Written by Ingrid E. Newkirk
Many PETA members have contacted us to ask whether they should support so-called "humane" meat. It's a question that we all should be asking because this issue is very important—particularly for the billions of animals who are killed for our plates every year.
If you look around, society is at a turning point. Everyone from the NFL's Arian Foster to Bill Clinton to Anne Hathaway is talking about how going vegan boosts one's energy and keeps one looking slim and healthy. Grocery stores are packed with tasty vegan foods, from faux meats such as vegan chicken and ribs to dairy-free products such as rice milk ice cream and vegan cheese! It's no longer a chore to ask for a vegan meal in restaurants, including steakhouses, and there are now vegan options at schools across the country. Some universities even have all-vegan cafeterias.

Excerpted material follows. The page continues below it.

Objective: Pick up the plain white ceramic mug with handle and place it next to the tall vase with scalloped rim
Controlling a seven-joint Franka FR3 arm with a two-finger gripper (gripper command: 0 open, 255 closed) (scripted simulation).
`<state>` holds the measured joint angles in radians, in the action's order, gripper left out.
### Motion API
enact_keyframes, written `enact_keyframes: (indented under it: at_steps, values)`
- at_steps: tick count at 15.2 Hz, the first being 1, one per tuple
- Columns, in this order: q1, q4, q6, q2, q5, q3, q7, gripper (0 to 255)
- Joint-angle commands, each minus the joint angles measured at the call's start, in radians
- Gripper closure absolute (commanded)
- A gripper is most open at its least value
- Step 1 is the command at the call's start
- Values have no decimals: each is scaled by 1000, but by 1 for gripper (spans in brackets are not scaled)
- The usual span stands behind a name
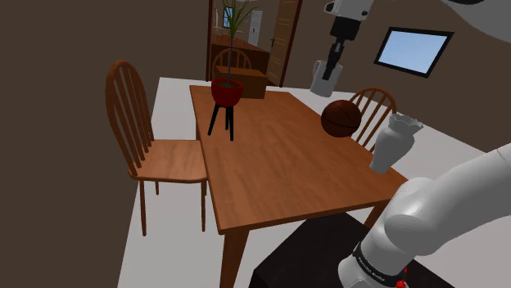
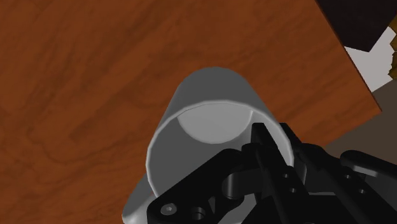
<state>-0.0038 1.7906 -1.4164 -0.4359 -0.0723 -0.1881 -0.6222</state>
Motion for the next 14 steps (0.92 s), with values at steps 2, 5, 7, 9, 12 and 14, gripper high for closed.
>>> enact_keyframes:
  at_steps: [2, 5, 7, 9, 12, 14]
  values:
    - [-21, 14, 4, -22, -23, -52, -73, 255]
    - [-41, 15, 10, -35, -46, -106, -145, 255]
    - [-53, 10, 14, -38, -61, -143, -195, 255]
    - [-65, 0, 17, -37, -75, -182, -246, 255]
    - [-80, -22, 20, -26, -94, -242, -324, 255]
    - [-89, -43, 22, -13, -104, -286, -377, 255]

Now, more than ever before, it is time to be kind to animals by not paying someone else to slaughter them—something that happens even on so-called "humane" farms.

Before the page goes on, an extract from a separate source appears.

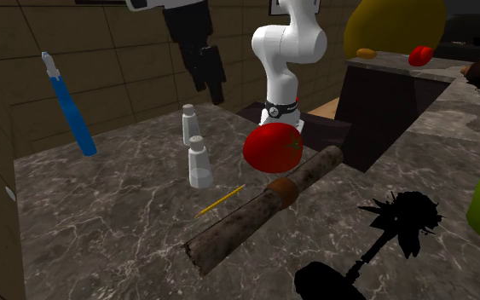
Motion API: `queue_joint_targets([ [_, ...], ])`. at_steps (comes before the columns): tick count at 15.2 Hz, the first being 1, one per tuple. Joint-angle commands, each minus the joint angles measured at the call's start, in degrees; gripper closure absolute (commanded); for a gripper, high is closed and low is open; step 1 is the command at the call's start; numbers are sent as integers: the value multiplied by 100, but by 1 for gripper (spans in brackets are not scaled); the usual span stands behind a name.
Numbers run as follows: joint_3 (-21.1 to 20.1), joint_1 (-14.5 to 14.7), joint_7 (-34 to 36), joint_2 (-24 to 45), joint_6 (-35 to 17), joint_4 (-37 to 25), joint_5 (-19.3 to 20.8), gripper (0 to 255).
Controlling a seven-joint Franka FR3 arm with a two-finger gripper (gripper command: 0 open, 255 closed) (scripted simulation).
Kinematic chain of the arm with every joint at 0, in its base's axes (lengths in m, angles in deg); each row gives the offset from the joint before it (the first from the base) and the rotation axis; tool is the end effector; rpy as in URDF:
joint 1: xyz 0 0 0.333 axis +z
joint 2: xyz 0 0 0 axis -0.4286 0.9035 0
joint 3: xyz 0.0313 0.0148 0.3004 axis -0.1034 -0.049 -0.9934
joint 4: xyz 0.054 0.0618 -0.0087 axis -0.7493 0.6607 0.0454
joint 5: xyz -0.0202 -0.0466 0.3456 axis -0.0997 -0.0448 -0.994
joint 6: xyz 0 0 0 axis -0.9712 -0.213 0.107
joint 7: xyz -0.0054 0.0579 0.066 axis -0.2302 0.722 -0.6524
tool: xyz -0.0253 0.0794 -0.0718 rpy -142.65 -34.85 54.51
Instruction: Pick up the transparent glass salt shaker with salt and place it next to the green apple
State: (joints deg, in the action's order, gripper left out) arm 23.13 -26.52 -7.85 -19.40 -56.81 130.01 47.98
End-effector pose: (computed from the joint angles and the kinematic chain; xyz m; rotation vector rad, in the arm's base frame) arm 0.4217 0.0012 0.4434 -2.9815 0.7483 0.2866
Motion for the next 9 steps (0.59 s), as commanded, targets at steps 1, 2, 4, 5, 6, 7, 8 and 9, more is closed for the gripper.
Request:
queue_joint_targets([
  [1, -11, -8, 184, 443, -231, -226, -89, 0],
  [2, -13, -11, 269, 660, -334, -342, -133, 0],
  [4, -12, -16, 432, 1094, -522, -596, -220, 0],
  [5, -10, -18, 511, 1312, -607, -733, -264, 0],
  [6, -6, -22, 587, 1530, -686, -876, -307, 0],
  [7, -1, -25, 662, 1748, -758, -1026, -351, 0],
  [8, 0, -25, 668, 1765, -764, -1038, -355, 0],
  [9, -5, -19, 664, 1786, -839, -984, -362, 0],
])
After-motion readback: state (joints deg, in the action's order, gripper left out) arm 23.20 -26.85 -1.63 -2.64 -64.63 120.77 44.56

PETA has pushed hard and will continue to push hard to reduce the sum total of suffering in the meat, dairy, and egg industries—because that makes a huge difference if you are a pig or a chicken on a factory farm. We've stopped PETA protests outside Burger King or McDonald's restaurants when those companies agreed to reforms, but that doesn't mean that we would ever suggest eating meat from Burger King or anywhere else—because we know that massive suffering still goes into every bite. Yes, it's better to pay extra for an egg from a chicken who had a marginally less hideous life than one who suffered more, but we must do better by animals. In fact, we have yet to find a "humane" factory farm where animals don't have their tails cut off and their ears painfully notched, where they aren't debeaked, dehorned, or castrated without anesthesia, where they aren't kept in crowded conditions without sunlight or fresh air, where they don't have their beloved children taken away from them, where they aren't denied the companionship of others, where they aren't sent to a feedlot, or where they are instantly dispatched without the trauma of capture, the horror of transportation, or the terror of seeing other animals killed before suffering the same fate.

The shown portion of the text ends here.